Pick every line from the data that holds the word "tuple".

------ Material supplied

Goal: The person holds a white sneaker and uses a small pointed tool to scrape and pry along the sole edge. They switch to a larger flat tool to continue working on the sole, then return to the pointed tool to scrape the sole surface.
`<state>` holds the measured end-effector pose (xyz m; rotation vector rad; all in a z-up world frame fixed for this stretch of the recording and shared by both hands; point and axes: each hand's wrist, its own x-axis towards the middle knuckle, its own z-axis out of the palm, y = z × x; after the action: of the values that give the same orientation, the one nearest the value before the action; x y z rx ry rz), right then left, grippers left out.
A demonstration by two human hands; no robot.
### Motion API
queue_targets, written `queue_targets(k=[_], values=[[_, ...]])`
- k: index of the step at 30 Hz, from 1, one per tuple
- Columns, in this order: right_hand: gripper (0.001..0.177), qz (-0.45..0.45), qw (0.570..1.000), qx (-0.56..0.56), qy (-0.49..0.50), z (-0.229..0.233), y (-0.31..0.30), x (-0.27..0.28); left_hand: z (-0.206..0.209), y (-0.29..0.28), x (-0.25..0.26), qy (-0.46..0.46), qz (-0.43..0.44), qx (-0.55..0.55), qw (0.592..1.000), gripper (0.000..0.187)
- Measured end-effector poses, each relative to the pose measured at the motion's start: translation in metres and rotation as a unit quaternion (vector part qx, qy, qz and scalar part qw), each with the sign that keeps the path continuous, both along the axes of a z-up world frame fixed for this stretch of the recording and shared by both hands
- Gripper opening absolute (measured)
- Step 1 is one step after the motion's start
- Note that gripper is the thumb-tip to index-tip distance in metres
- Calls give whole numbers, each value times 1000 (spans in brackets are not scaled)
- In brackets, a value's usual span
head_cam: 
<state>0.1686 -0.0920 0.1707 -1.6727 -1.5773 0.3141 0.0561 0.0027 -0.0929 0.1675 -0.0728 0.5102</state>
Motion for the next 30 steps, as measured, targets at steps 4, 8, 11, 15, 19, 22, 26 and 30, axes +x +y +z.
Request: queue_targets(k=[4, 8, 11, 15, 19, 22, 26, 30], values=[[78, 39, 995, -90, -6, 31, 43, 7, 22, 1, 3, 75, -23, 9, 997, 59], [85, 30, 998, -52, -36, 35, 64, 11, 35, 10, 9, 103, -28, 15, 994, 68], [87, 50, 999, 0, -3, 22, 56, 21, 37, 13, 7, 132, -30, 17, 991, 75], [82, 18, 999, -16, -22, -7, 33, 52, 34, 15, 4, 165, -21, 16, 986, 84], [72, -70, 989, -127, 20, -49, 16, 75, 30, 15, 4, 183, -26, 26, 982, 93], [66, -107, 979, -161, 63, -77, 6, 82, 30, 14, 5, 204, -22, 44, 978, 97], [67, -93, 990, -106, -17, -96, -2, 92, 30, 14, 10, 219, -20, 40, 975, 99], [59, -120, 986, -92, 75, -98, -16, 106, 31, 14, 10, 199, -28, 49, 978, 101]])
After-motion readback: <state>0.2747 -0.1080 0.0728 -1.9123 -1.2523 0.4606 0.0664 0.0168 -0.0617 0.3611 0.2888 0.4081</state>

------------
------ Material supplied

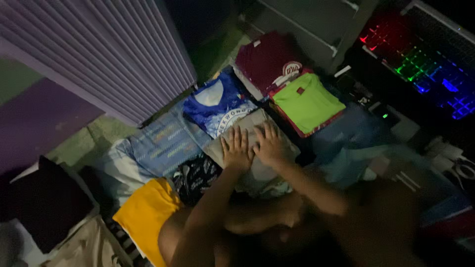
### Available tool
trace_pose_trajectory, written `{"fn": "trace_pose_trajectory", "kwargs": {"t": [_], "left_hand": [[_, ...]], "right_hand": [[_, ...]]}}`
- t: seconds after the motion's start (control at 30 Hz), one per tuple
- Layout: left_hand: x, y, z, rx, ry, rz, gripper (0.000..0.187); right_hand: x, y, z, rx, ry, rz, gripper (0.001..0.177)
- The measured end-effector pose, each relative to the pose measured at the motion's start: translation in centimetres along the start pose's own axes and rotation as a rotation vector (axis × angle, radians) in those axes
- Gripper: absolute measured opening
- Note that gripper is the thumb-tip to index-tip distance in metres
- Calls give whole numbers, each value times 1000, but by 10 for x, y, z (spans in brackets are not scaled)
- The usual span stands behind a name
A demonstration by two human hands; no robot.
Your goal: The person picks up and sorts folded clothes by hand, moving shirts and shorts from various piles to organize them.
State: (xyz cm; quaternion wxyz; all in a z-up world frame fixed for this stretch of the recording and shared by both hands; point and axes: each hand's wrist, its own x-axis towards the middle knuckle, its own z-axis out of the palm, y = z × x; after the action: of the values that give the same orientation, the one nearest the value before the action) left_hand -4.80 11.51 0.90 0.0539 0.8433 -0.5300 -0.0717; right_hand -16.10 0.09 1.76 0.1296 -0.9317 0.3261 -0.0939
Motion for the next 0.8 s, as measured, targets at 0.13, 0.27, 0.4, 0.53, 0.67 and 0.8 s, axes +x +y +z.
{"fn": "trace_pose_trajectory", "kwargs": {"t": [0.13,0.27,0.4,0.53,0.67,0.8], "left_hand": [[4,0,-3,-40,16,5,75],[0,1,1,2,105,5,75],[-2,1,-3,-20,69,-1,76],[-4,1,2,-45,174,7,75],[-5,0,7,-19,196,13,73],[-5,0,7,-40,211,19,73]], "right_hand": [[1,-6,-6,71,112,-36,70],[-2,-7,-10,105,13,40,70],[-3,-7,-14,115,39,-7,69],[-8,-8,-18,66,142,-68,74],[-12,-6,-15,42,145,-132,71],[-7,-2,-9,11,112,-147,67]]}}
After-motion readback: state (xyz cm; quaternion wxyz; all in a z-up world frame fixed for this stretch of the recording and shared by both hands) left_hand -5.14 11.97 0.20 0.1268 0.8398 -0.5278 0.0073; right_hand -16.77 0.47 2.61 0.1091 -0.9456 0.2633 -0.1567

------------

• Task output
- k: index of the step at 30 Hz, from 1, one per tuple
- t: seconds after the motion's start (control at 30 Hz), one per tuple

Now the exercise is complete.